Louis Armstrong is probably the most important figure in the development of jazz. The issue of his popularity is important because it had cultural and political implications beyond music. Although he grew up in unimaginable poverty and racial segregation, he was able to present his music in a generous way that thrilled and won over new audiences. In a period when jazz was politically and religiously denounced as primitive, unskilled, immoral, and even degenerate, Armstrong used his extraordinary personality to calm fears and neutralize dissensions. America had never experienced anything like him before.

Before Armstrong, jazz was generally perceived as an urban popular music that had more in common with ragtime and military orchestras and less with the rhythms we associate with jazz or swing dance music today. It was an ensemble music, adapted for social functions, encountered both in dance halls and at funerals, using a fixed repertoire and a communal aesthetic. Without Armstrong, the progress of jazz as a distinctive art form – a way of singing based on improvisation – would have been slower and less decisive.

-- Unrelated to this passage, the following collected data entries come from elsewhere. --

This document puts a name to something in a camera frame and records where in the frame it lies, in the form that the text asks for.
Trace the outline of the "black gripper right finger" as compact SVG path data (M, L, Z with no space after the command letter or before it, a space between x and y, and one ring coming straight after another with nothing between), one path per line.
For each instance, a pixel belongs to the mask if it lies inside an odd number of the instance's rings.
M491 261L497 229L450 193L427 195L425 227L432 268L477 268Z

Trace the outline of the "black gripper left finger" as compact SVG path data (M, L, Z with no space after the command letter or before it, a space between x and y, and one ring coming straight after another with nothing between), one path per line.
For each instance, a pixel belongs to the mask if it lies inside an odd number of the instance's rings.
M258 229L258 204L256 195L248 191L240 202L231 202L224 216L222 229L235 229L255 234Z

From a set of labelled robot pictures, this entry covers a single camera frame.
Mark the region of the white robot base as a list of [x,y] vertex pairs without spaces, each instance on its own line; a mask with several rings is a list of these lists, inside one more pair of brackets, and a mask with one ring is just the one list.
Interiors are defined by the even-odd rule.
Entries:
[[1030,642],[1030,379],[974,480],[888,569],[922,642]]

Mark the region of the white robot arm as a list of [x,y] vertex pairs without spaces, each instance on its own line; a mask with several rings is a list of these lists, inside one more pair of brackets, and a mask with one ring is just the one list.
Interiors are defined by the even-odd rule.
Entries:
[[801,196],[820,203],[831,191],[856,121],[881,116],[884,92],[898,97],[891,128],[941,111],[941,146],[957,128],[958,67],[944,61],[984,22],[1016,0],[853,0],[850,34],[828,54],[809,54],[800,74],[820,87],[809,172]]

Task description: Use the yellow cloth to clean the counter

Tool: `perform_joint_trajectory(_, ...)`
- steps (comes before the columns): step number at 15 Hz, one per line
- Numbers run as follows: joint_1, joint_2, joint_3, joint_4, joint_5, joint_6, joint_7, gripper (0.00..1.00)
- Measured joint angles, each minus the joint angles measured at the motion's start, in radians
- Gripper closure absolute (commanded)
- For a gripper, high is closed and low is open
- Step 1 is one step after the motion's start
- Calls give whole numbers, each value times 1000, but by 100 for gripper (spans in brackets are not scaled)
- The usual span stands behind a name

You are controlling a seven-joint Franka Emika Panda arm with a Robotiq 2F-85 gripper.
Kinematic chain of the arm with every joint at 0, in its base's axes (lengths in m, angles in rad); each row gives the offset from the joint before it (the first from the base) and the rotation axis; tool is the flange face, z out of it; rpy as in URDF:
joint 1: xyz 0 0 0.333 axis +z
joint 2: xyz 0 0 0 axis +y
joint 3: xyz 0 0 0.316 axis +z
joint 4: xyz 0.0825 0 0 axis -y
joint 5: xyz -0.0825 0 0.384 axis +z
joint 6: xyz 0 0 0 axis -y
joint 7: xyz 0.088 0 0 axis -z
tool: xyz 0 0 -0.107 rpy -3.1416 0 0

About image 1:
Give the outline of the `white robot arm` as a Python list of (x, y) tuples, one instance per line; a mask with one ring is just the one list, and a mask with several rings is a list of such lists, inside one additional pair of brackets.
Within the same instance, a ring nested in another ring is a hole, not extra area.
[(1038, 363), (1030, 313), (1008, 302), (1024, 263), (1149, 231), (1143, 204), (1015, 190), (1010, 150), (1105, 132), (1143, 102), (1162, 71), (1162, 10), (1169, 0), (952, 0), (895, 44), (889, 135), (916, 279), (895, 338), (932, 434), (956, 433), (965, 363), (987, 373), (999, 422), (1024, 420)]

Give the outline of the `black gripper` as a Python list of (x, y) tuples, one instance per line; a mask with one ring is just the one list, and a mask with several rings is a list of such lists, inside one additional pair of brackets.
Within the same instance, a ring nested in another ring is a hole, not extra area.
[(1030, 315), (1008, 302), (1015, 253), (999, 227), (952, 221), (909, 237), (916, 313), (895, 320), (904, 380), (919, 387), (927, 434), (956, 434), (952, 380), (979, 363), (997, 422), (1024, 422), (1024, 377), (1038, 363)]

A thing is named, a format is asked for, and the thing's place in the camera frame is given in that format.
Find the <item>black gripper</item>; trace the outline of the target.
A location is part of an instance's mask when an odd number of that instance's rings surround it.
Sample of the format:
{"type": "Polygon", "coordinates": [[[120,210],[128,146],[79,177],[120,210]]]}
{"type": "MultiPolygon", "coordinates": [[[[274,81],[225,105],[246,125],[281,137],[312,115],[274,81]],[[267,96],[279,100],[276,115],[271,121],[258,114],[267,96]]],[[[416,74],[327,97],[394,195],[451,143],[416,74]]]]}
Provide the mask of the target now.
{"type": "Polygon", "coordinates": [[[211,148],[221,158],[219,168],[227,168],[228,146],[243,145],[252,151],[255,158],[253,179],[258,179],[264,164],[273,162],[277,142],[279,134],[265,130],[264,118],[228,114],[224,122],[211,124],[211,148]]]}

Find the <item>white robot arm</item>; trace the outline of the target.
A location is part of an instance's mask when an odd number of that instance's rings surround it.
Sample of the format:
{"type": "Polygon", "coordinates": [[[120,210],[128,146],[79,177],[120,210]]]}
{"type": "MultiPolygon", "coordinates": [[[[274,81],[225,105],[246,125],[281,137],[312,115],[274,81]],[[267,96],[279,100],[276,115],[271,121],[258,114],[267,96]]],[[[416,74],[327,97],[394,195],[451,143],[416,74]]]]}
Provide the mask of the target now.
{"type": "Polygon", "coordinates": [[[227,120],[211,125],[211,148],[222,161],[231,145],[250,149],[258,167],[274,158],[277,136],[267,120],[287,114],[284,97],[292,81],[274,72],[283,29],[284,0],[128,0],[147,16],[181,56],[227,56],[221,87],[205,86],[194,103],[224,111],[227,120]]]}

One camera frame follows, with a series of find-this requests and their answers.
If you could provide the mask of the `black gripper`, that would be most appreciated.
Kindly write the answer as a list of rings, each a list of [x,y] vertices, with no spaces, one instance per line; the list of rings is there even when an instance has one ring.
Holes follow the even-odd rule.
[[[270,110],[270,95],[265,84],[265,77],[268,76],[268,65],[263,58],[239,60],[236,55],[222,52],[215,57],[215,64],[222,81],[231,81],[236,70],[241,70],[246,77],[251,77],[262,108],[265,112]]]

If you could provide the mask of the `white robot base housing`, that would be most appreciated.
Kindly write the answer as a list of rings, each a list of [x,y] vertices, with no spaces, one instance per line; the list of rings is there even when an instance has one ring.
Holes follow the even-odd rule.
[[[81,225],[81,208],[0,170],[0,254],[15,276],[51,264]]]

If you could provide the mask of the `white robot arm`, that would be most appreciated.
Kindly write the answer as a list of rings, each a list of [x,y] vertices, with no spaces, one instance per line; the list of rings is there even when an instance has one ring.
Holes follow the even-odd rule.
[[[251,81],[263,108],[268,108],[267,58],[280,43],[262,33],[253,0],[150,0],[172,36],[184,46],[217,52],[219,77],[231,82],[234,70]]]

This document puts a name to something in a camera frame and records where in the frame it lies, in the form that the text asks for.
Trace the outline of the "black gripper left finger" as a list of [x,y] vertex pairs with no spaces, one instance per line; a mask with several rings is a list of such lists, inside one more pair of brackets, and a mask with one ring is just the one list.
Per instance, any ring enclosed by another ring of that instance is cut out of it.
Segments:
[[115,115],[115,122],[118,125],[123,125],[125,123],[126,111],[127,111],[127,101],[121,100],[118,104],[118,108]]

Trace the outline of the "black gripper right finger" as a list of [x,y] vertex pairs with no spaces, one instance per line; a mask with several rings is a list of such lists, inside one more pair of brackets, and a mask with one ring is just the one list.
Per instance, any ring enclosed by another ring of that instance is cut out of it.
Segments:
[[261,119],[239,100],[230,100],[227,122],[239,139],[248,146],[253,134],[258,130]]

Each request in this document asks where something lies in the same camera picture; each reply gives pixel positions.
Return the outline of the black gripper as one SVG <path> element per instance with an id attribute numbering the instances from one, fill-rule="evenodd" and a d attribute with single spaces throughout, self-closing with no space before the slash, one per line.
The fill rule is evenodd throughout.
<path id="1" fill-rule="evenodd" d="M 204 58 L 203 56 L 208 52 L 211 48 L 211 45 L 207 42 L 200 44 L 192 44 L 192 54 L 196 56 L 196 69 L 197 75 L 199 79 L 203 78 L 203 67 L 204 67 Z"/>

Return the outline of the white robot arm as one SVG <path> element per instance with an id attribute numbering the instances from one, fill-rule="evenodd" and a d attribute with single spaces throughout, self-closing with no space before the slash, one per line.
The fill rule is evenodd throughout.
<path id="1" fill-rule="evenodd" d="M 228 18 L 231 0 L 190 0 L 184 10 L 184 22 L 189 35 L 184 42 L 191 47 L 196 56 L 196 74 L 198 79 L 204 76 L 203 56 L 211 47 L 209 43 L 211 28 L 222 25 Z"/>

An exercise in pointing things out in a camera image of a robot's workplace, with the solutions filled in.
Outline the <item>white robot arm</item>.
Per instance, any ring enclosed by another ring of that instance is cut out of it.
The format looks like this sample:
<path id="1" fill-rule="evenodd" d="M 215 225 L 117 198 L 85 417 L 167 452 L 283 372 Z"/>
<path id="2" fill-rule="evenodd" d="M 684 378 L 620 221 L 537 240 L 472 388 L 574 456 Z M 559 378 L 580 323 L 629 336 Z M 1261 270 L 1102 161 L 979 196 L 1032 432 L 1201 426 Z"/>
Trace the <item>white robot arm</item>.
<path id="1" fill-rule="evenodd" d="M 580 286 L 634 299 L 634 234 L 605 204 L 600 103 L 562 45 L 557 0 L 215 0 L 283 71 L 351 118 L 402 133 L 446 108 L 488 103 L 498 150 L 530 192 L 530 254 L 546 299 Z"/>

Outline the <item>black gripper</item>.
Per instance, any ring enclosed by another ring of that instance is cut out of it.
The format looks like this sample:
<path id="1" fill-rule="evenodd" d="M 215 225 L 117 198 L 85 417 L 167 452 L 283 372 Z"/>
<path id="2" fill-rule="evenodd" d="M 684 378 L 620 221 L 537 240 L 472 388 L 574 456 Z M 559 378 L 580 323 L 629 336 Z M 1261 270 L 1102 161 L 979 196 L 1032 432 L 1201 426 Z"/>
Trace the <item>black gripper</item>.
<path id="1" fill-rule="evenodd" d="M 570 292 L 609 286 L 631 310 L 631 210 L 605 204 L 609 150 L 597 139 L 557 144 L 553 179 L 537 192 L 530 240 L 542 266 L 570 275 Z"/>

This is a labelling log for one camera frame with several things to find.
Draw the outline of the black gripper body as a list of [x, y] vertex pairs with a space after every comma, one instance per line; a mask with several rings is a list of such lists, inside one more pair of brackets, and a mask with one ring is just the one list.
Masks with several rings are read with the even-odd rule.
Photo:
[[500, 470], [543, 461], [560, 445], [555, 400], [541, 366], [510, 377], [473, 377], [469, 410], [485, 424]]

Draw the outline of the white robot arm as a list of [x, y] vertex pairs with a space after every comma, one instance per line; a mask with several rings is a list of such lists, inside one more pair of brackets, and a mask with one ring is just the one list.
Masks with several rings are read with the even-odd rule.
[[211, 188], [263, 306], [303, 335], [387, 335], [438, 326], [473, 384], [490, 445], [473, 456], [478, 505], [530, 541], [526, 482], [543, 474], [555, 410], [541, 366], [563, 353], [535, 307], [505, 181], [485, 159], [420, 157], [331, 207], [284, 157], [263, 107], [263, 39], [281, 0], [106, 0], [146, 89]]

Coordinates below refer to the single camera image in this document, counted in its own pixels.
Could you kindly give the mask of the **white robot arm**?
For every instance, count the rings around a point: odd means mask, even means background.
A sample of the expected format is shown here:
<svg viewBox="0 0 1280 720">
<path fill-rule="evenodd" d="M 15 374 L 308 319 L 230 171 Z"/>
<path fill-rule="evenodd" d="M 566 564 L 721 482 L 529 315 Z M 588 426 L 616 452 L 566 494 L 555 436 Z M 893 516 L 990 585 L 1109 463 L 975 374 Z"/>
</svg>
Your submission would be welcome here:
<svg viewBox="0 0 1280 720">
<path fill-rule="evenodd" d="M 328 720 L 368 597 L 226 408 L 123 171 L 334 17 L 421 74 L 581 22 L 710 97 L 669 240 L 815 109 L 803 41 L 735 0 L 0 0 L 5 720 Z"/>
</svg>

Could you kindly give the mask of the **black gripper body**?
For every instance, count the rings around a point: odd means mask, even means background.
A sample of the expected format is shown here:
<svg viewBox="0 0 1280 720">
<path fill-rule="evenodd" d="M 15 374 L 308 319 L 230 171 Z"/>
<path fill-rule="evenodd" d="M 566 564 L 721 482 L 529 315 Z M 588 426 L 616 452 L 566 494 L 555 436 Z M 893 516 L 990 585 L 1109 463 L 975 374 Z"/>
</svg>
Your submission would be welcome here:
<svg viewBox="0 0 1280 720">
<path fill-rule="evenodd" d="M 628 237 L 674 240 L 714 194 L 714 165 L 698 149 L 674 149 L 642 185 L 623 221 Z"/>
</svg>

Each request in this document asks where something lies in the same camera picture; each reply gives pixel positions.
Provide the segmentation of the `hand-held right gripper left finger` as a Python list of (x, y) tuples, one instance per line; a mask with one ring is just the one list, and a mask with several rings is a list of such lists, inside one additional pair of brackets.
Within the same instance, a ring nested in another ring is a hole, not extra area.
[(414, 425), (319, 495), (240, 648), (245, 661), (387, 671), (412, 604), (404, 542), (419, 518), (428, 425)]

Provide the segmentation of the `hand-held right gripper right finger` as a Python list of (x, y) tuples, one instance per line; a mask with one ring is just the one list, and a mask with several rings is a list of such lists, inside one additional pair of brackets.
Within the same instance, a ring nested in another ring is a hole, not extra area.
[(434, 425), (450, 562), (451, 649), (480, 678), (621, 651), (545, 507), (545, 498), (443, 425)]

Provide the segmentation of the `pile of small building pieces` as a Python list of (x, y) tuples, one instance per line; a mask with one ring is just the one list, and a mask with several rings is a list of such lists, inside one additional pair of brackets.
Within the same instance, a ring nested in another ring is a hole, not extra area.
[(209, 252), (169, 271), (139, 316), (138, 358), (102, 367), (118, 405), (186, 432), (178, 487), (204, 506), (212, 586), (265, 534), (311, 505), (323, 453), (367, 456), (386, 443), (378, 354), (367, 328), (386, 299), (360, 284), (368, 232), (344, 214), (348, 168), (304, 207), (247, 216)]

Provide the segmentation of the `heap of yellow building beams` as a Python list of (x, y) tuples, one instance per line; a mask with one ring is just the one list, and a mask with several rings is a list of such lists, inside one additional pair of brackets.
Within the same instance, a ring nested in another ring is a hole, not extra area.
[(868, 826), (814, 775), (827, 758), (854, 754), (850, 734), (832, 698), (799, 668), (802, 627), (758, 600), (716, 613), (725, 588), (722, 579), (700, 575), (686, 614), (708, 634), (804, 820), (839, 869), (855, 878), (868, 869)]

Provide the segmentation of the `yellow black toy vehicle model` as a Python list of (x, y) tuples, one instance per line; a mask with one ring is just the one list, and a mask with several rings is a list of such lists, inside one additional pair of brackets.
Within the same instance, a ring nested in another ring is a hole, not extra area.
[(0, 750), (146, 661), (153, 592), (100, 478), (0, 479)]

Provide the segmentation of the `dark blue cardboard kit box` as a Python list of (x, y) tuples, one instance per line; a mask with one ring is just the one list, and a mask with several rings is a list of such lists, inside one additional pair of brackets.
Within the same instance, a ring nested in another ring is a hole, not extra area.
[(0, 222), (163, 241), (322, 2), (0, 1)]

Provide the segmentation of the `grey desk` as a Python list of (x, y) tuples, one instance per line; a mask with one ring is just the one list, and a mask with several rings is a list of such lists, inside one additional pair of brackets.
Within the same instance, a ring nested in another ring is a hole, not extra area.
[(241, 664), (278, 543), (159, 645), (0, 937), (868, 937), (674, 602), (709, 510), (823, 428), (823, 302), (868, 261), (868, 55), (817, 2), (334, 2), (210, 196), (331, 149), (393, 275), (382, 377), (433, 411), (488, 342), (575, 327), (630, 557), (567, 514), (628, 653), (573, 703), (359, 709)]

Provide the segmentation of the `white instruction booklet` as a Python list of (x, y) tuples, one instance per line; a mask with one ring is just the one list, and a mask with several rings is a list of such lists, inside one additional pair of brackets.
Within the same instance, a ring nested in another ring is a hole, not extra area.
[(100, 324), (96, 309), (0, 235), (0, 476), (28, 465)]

Armstrong established jazz as a music that values individual expression. His creative spirit proved too powerful for the rigors of traditional music. To rise to Armstrong’s level, a musician had to do more than master an instrument; they had to make the instrument an extension of themselves.

In his youth, Armstrong adopted the scat singing style – the use of nonsense syllables instead of words, with the same improvisational success and expressiveness and candor as an instrumentalist. But by 1926, when he recorded “Heebie Jeebies,” few people had heard a scat voice.

Perhaps Armstrong’s greatest contribution was teaching us what swing is. He introduced a new energy of rhythm that would ultimately become second nature for people all over the world. As the most celebrated black artist in the history of Western music up to that point, born just two generations after slavery, he embodied the promise of a new era in which American music would rival that of Europe and Russia.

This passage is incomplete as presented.